CHECK THE PERSON BEFORE THE PERMIT ISSUES
The mai(TM) work permit module addresses the failure points that recur wherever high-risk work is authorised — whether the work is carried out by contractors or by a company's own engineering and maintenance staff. It enforces completeness at every stage: a permit cannot progress with required checks unanswered or mandatory fields left blank, eliminating the missing-information gaps that paper permits routinely carry. Configurable approval workflows route each permit through the right named authorisers for the work in question.
Where contractors are involved, the system adds a further layer. Before a permit is issued, mai(TM) checks the operative's real-time compliance status — induction, competency, insurance currency, and certifications — directly from the contractor portal, confirming that the required records are present and in date. A non-compliant operative cannot obtain a permit, regardless of the pressure at the gate. Where a risk assessment and method statement has been reviewed and approved, that approved RAMS links directly to the permit, connecting what was authorised to what is actually performed.
The system provides a live dashboard of every active permit across a site — by area, work type, contractor, and status — giving security, EHS, engineering, and management the same real-time picture. Every action on a permit is recorded with a date- and time-stamped change log, producing the kind of defensible audit trail an inspector or investigator can follow after the fact: who issued, who accepted, who changed what, and when. For organisations with an existing permit process, the compliance check and RAMS linkage can be delivered as an API, enhancing the current workflow rather than replacing it.
TWO GAPS PAPER SYSTEMS LEAVE OPEN
Two operational gaps get specific attention. The mai(TM) work permit app lets the issuer walk the work area and sign off at the point of work — on the area itself, on a mobile device, not from a remote control room — verifying conditions rather than assuming them, and capturing photographs as part of the record. And at the other end of the job, the system enforces the closeout step that paper processes most often miss: the final client sign-off that formally closes a completed permit. When a contractor or fitter marks the work complete, the permit returns to the client for that closing authorisation — the single most commonly skipped step in manual systems, and the one inspectors increasingly ask to see.
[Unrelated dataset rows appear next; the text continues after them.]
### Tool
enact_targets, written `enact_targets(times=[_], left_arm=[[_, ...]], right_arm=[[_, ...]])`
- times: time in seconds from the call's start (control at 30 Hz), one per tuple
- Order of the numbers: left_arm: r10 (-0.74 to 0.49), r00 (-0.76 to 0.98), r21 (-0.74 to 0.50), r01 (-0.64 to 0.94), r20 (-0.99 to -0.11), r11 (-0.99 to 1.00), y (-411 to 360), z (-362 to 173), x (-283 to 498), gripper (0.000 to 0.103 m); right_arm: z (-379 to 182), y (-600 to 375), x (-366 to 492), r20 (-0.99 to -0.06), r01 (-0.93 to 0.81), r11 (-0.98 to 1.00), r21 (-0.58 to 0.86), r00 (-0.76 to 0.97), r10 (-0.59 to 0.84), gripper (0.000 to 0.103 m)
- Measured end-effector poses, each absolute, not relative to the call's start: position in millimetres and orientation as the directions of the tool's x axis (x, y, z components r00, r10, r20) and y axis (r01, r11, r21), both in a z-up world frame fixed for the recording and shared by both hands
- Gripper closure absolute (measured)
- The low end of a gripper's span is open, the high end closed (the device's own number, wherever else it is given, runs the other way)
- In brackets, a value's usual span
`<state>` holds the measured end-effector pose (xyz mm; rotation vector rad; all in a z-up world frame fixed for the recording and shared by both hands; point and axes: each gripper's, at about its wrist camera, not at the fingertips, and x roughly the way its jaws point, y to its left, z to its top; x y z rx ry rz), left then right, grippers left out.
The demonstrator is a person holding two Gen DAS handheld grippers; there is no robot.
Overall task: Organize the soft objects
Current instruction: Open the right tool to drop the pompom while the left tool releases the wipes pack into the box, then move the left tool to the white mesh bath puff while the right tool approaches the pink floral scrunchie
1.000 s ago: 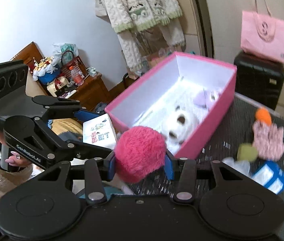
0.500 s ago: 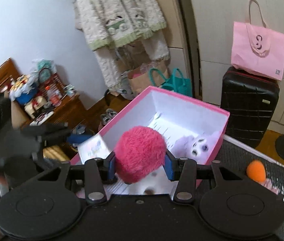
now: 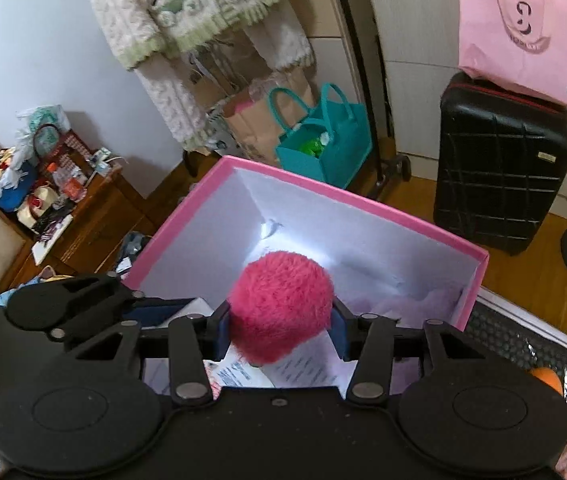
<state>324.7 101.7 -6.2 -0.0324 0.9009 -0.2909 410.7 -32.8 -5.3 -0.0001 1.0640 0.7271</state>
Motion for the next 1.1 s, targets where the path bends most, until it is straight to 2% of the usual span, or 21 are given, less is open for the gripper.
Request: enact_targets(times=[0.1, 0.17, 0.4, 0.87, 1.1], left_arm=[[-0.267, 0.589, -0.156, 0.233, -0.763, 0.96, 102.7, -9.0, 328.9, 0.021], [-0.255, 0.604, -0.142, 0.23, -0.755, 0.963, 102.0, -9.5, 329.6, 0.021], [-0.257, 0.645, -0.115, 0.254, -0.719, 0.96, 105.0, 6.1, 302.6, 0.021], [-0.252, 0.688, -0.047, 0.302, -0.681, 0.952, 108.3, 48.9, 216.9, 0.019], [-0.261, 0.717, 0.01, 0.35, -0.647, 0.937, 97.1, 71.7, 171.5, 0.018]], right_arm=[[-11.7, -31.2, 420.0, -0.798, -0.531, 0.778, 0.335, 0.279, 0.534, 0.047], [-12.4, -32.0, 424.2, -0.793, -0.53, 0.778, 0.337, 0.285, 0.538, 0.042], [6.0, -48.2, 407.8, -0.771, -0.536, 0.772, 0.342, 0.311, 0.557, 0.041], [68.6, -87.8, 304.6, -0.697, -0.646, 0.723, 0.244, 0.402, 0.594, 0.04], [84.8, -110.1, 257.6, -0.666, -0.688, 0.679, 0.255, 0.384, 0.639, 0.04]])
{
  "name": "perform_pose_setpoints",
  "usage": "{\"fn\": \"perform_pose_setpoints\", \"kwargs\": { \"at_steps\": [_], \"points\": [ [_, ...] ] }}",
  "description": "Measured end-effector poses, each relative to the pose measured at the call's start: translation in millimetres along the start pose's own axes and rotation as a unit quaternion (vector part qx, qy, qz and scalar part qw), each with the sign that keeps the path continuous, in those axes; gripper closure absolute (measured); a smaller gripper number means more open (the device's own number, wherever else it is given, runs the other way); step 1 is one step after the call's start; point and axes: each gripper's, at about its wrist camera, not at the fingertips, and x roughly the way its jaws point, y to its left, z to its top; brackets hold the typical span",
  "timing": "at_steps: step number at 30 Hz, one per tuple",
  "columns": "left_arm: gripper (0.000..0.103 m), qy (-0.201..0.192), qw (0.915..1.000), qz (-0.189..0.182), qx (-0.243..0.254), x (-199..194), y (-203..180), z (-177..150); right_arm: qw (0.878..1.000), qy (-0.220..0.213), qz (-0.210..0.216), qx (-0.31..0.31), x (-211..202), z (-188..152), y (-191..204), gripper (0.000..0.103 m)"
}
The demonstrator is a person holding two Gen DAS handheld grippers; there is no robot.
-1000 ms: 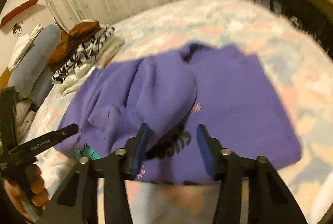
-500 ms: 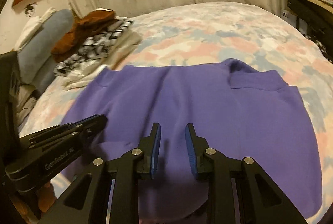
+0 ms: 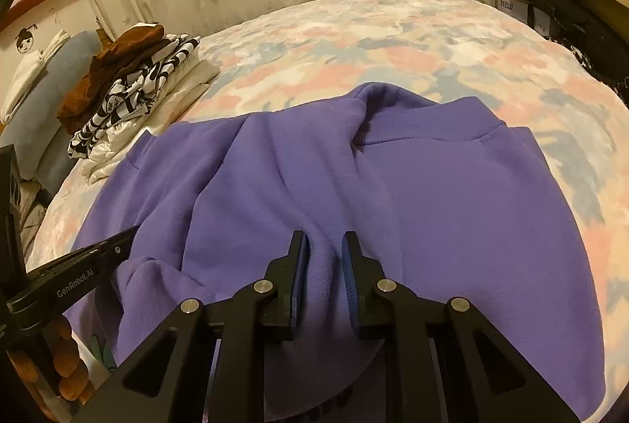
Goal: Fold large clothes
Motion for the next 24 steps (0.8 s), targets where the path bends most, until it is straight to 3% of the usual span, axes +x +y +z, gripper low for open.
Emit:
{"fn": "perform_pose_setpoints", "kwargs": {
  "at_steps": [13, 17, 24],
  "points": [
    [0.102, 0.017, 0.9998, 0.007, -0.007, -25.7, -7.8, 0.4, 0.999, 0.005, 0.025, 0.037, -32.1, -3.7, 10.0, 0.084],
    [0.100, 0.018, 0.9997, 0.009, -0.012, -44.0, -8.1, -4.5, 0.999, 0.002, 0.028, 0.044, -53.3, -11.1, 14.2, 0.075],
    [0.095, 0.018, 0.9997, 0.015, -0.004, -83.9, -9.9, -26.7, 0.999, -0.012, 0.031, 0.025, -94.3, -26.7, 30.4, 0.070]
  ]
}}
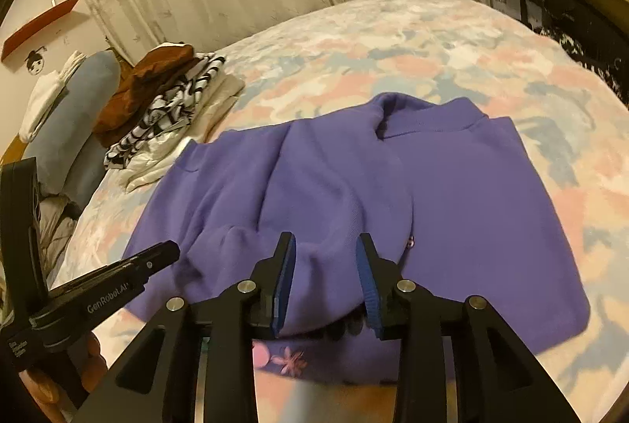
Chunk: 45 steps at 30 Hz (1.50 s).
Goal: Fold large clothes
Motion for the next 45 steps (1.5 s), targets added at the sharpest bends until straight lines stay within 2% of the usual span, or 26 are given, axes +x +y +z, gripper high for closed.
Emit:
{"fn": "perform_pose_setpoints", "kwargs": {
  "at_steps": [14, 19, 21, 22, 23, 26, 29, 32, 38, 43, 45],
  "points": [
    [0.094, -0.009, 1.0000, -0.001, 0.003, -63.4, 0.7, -43.2, 1.000, -0.010, 0.003, -0.016, -68.2, -47.1, 25.3, 0.067],
    [0.093, -0.010, 0.9998, -0.018, 0.001, -75.8, -2.8, -50.5, 0.999, -0.025, -0.009, -0.040, -89.8, -62.1, 35.0, 0.063],
    [0.077, -0.009, 0.9993, -0.035, -0.004, -79.2, 0.0, -53.3, 0.998, -0.035, -0.011, -0.052, -100.4, -67.7, 40.9, 0.059],
    [0.058, -0.008, 0.9989, -0.045, -0.009, -81.0, 3.3, -55.2, 0.998, -0.038, -0.011, -0.056, -103.7, -67.6, 41.7, 0.059],
    [0.043, -0.012, 0.9984, -0.054, -0.016, -83.9, 6.9, -58.0, 0.997, -0.041, -0.009, -0.062, -107.6, -69.4, 44.4, 0.059],
    [0.040, -0.029, 0.9968, -0.069, -0.029, -88.7, 18.2, -64.6, 0.996, -0.046, -0.001, -0.074, -113.8, -72.4, 52.9, 0.059],
    [0.040, -0.024, 0.9953, -0.080, -0.050, -82.0, 32.2, -71.0, 0.995, -0.055, 0.001, -0.085, -114.8, -73.2, 58.8, 0.059],
    [0.040, -0.007, 0.9917, -0.098, -0.082, -65.9, 49.0, -77.3, 0.994, -0.060, 0.005, -0.095, -111.1, -74.0, 64.7, 0.060],
    [0.040, 0.007, 0.9839, -0.110, -0.140, -27.8, 79.0, -81.2, 0.993, -0.053, 0.009, -0.108, -88.2, -68.5, 69.3, 0.067],
    [0.040, 0.036, 0.9614, -0.142, -0.233, 5.9, 112.6, -91.4, 0.993, -0.040, 0.008, -0.114, -59.7, -57.1, 68.7, 0.067],
    [0.040, 0.026, 0.9597, -0.144, -0.240, 11.2, 117.4, -91.4, 0.993, -0.034, 0.012, -0.109, -47.7, -53.7, 67.5, 0.067]
  ]
}}
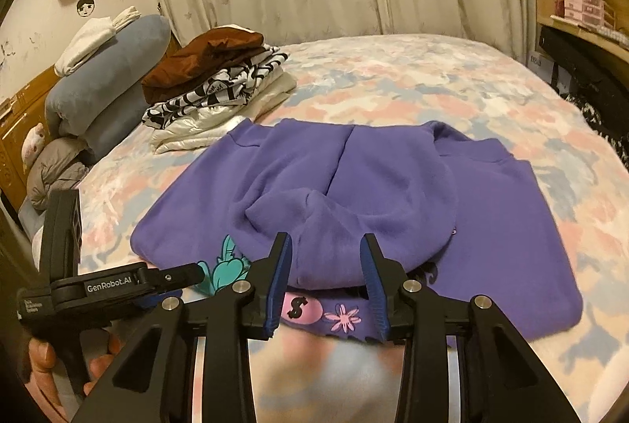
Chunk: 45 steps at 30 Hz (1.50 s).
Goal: Fold large clothes
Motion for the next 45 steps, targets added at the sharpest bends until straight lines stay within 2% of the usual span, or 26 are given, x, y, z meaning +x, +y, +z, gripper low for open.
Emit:
{"fn": "perform_pose_setpoints", "kwargs": {
  "at_steps": [4, 10, 12, 15, 17, 20, 23, 25, 31, 33, 40, 45],
  "points": [
    [0.040, -0.029, 0.9995, 0.008, 0.006, 10.0, 2.9, 12.9, 1.000, 0.011, 0.006, 0.013, 25.8, 4.3, -2.0, 0.067],
    [0.040, -0.035, 0.9993, 0.008, -0.008, 30.8, 10.9, 49.0, 1.000, 0.015, 0.002, 0.007, 52.7, 14.7, -4.3, 0.067],
    [0.044, -0.043, 0.9990, 0.013, -0.004, 34.9, 11.0, 60.7, 1.000, 0.013, -0.001, 0.009, 59.6, 23.3, -6.5, 0.067],
    [0.058, -0.063, 0.9978, 0.024, -0.003, 36.6, 14.6, 75.1, 1.000, 0.011, -0.010, 0.009, 77.3, 41.8, -9.2, 0.071],
    [0.075, -0.075, 0.9970, 0.019, -0.006, 37.2, 15.1, 83.3, 1.000, 0.014, -0.014, 0.005, 92.4, 52.7, -9.9, 0.075],
    [0.086, -0.100, 0.9939, 0.032, 0.034, 30.9, 1.7, 85.0, 0.998, 0.050, -0.028, -0.005, 130.8, 60.3, -8.4, 0.081],
    [0.088, -0.142, 0.9820, 0.054, 0.112, 16.1, -30.0, 75.6, 0.994, 0.098, -0.024, -0.028, 168.0, 53.6, -3.8, 0.081],
    [0.089, -0.164, 0.9736, 0.057, 0.149, 8.4, -49.5, 70.6, 0.994, 0.096, -0.027, -0.046, 175.9, 51.4, -1.2, 0.081],
    [0.089, -0.205, 0.9434, 0.047, 0.256, -9.7, -112.0, 46.9, 0.995, 0.092, -0.005, -0.025, 190.0, 49.1, -12.0, 0.081],
    [0.089, -0.210, 0.9355, 0.043, 0.281, -13.3, -128.9, 37.9, 0.996, 0.090, 0.001, -0.017, 186.4, 44.7, -11.8, 0.081],
    [0.089, -0.207, 0.9194, 0.026, 0.333, -20.9, -186.0, 10.5, 0.994, 0.095, 0.042, 0.034, 179.5, 44.6, -33.3, 0.081],
    [0.089, -0.208, 0.9037, 0.014, 0.374, -20.3, -225.0, -8.7, 0.989, 0.096, 0.084, 0.079, 151.9, 46.5, -64.6, 0.081]
  ]
}}
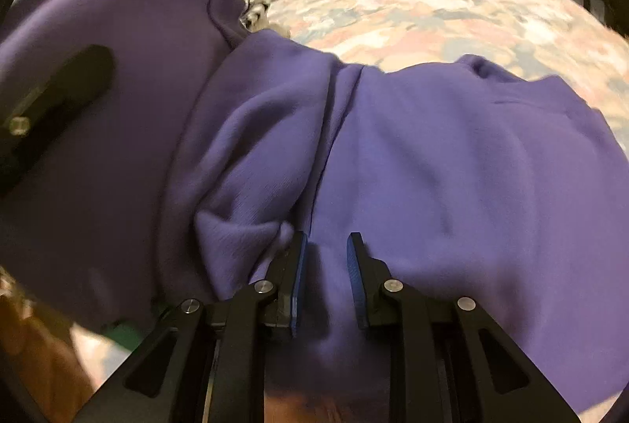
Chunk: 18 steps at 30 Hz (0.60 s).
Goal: Fold large clothes
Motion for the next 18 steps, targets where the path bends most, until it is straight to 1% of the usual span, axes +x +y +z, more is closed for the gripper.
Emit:
{"fn": "perform_pose_setpoints", "kwargs": {
  "at_steps": [1, 4, 6, 8, 11, 15, 18],
  "points": [
    [0.089, 0.001, 1.0000, -0.005, 0.006, -0.5, -10.8, 2.3, 1.000, -0.009, 0.010, 0.015, -14.3, -0.8, -11.4, 0.081],
    [0.089, 0.002, 0.9995, -0.022, 0.024, 0.3, -44.4, 6.8, 0.998, -0.046, 0.004, 0.046, -52.9, -3.8, -44.1, 0.081],
    [0.089, 0.004, 0.9986, -0.033, 0.040, 1.4, -72.1, 7.3, 0.995, -0.071, -0.031, 0.067, -74.4, -6.3, -64.7, 0.081],
    [0.089, 0.008, 0.9973, -0.044, 0.058, 6.0, -97.1, 6.9, 0.987, -0.102, -0.079, 0.093, -98.8, -9.3, -91.6, 0.081],
    [0.089, 0.021, 0.9941, -0.061, 0.087, 17.3, -137.3, -0.6, 0.972, -0.143, -0.120, 0.140, -128.6, -15.6, -129.6, 0.081],
    [0.089, 0.061, 0.9863, -0.079, 0.131, 40.8, -194.3, -26.1, 0.955, -0.179, -0.143, 0.189, -153.0, -28.7, -165.7, 0.081],
    [0.089, 0.084, 0.9792, -0.080, 0.167, 59.9, -225.5, -48.8, 0.948, -0.186, -0.149, 0.211, -159.2, -37.2, -186.1, 0.081]
  ]
}}
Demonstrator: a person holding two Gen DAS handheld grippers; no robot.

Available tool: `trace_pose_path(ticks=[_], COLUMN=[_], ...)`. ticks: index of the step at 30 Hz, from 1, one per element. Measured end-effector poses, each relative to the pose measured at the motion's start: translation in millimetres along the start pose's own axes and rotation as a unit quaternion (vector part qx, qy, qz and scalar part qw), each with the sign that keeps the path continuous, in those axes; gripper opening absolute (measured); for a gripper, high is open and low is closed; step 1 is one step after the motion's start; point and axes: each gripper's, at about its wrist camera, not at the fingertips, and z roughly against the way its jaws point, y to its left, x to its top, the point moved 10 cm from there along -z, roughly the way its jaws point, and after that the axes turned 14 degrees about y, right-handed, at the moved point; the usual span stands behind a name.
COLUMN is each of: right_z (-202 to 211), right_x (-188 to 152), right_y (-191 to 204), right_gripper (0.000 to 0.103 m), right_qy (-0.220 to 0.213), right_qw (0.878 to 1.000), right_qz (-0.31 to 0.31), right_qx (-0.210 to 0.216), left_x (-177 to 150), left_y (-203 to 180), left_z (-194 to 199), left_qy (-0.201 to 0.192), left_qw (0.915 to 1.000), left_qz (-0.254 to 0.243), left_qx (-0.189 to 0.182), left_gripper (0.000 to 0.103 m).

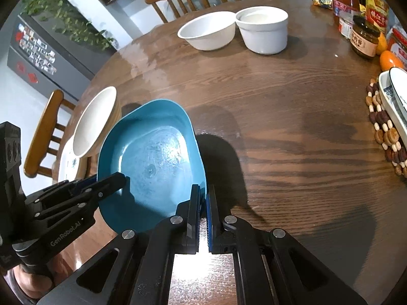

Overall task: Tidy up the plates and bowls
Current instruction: 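Lift the blue plate with both tools and carry it over the patterned plate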

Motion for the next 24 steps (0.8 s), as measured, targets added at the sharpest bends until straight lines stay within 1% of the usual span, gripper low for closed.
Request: trace_pose_path(ticks=[3,6,9,12,17,18,21,24], right_z=[10.7,23.9,35.0,36.5,24.4,21.4,8.6,-4.8], right_x=[1.5,6.4,15.3,23.8,35.4,37.4,44.7,47.4], right_y=[5.8,15.7,35.7,57.3,111.7,123.2,160.7,189.2], right_gripper=[0.004,0.004,0.004,0.004,0.005,0.005,0.005,0.005], right_qy=[-0.013,-0.03,-0.048,-0.055,-0.05,-0.049,-0.042,-0.033], right_qw=[1.0,0.999,0.998,0.996,0.991,0.989,0.984,0.981], right_qz=[0.009,0.022,0.047,0.073,0.127,0.137,0.168,0.19], right_qx=[-0.001,-0.002,-0.003,-0.001,0.012,0.016,0.028,0.038], left_x=[0.2,3.2,5.1,5.3,0.0,-2.3,-6.7,-13.8], left_y=[2.3,7.4,19.8,43.5,92.8,108.0,135.5,171.6], left_z=[10.8,31.0,47.1,61.3,78.8,82.9,90.3,97.2], left_qy=[-0.016,-0.044,-0.066,-0.081,-0.099,-0.103,-0.107,-0.108], left_qw=[0.9999,0.999,0.9978,0.996,0.9909,0.989,0.9849,0.9797], left_qz=[0.0,0.003,0.013,0.037,0.089,0.103,0.132,0.163], left_qx=[-0.003,-0.003,0.002,0.007,0.023,0.027,0.033,0.044], left_gripper=[0.018,0.017,0.017,0.017,0.018,0.018,0.018,0.018])
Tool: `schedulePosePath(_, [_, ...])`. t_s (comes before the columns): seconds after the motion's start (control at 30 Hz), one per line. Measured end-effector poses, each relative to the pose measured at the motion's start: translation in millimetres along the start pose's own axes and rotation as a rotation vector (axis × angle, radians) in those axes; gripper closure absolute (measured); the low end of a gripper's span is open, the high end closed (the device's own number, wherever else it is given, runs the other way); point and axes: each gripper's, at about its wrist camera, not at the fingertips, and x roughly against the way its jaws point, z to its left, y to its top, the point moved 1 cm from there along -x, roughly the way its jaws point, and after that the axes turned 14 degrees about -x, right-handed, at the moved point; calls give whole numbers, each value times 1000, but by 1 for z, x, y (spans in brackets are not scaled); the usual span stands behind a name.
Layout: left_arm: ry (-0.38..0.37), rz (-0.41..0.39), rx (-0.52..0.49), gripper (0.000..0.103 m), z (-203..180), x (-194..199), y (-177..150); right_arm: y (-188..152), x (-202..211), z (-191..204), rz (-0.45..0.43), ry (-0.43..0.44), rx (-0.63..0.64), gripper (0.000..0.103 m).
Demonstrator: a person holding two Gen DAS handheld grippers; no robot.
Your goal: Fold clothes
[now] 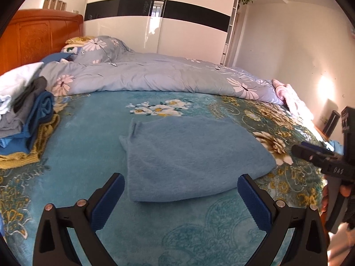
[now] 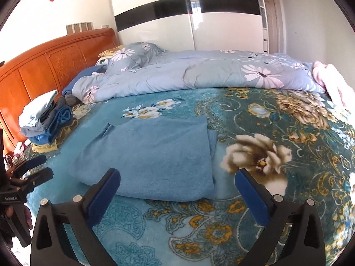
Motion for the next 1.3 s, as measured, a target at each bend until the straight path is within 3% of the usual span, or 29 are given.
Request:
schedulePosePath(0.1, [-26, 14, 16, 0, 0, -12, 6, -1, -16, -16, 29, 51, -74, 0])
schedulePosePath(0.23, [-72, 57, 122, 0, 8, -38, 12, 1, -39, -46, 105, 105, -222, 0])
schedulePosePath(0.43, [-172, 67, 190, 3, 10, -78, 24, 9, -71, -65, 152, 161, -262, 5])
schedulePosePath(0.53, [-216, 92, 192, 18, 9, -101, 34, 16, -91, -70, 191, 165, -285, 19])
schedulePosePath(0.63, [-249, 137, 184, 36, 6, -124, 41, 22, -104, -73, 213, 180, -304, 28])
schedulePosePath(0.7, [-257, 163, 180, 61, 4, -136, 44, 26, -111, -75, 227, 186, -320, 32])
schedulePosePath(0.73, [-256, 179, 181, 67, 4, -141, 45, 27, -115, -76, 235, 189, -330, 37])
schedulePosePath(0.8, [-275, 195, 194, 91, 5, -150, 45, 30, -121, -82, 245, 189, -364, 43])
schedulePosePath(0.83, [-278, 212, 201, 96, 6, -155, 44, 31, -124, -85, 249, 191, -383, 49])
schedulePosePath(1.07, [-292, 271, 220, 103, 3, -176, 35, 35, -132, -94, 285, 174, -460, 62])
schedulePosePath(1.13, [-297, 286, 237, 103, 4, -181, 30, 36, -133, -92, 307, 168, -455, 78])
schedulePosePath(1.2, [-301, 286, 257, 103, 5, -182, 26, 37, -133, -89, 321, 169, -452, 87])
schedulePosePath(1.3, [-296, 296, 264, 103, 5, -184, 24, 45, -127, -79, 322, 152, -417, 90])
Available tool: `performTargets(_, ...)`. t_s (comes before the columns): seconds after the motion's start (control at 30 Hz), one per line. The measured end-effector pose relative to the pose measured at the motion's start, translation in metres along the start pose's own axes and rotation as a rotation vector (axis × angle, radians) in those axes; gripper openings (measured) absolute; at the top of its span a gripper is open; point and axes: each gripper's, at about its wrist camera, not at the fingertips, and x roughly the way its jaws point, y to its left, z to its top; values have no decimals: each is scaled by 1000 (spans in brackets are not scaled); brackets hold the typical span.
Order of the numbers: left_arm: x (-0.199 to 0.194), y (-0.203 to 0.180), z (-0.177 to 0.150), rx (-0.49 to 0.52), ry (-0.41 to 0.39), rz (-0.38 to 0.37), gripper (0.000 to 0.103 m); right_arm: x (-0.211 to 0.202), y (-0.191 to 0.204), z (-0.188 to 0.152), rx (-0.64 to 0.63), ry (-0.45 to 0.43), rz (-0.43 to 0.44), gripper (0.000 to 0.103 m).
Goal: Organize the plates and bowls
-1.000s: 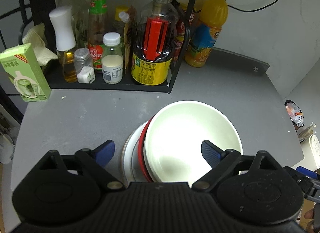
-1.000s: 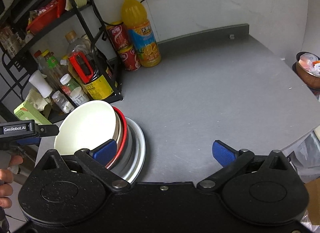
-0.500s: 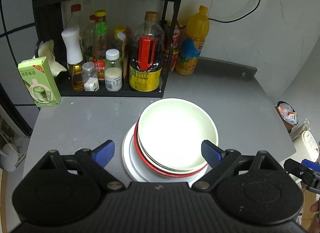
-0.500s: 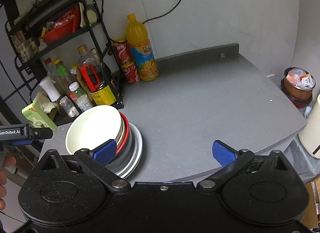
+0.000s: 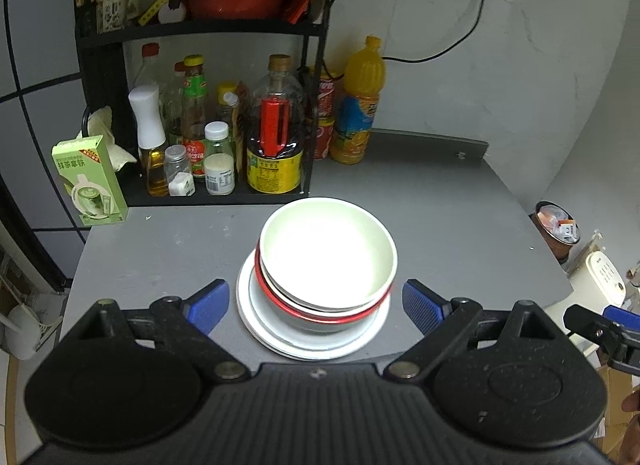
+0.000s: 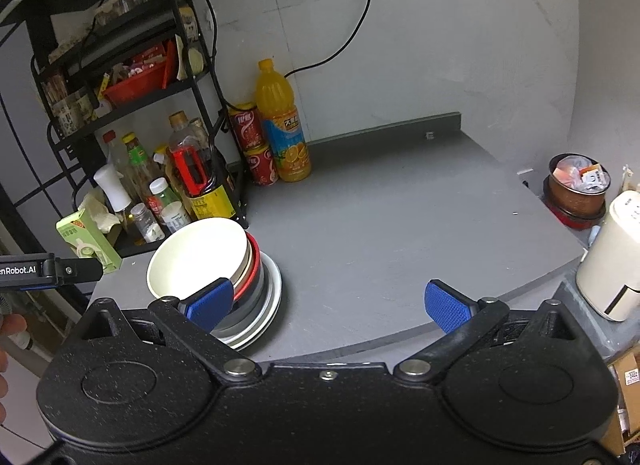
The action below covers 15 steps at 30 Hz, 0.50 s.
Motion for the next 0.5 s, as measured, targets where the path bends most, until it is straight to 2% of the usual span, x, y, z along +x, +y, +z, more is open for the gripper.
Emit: performTargets(0.5, -42, -35, -36, 61, -31, -88, 92, -55, -16, -25, 13, -63, -62, 103)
ONE PILLAR OF A COMPLETE CONTRACTOR MANAGEMENT SYSTEM
Electronic work permits are one pillar of mai(TM) Active Contractor Management — EHA's platform for managing every contractor on a regulated site. The same system runs the online contractor portal, gate check-in and check-out, integration with access control and visitor management, AI-assisted review of RAMS and safety statements, and online induction training. A permit is never issued in isolation: it is issued against a contractor whose induction, insurance, competency, and site access have already been checked by the platform behind it.
Manufacturers reviewing their permit systems in response to HSA inspections are increasingly finding that permits are one visible symptom of a broader need — consistent, verifiable control of every contractor on site, every day. EHA's approach to that challenge is set out at ehasoft.com.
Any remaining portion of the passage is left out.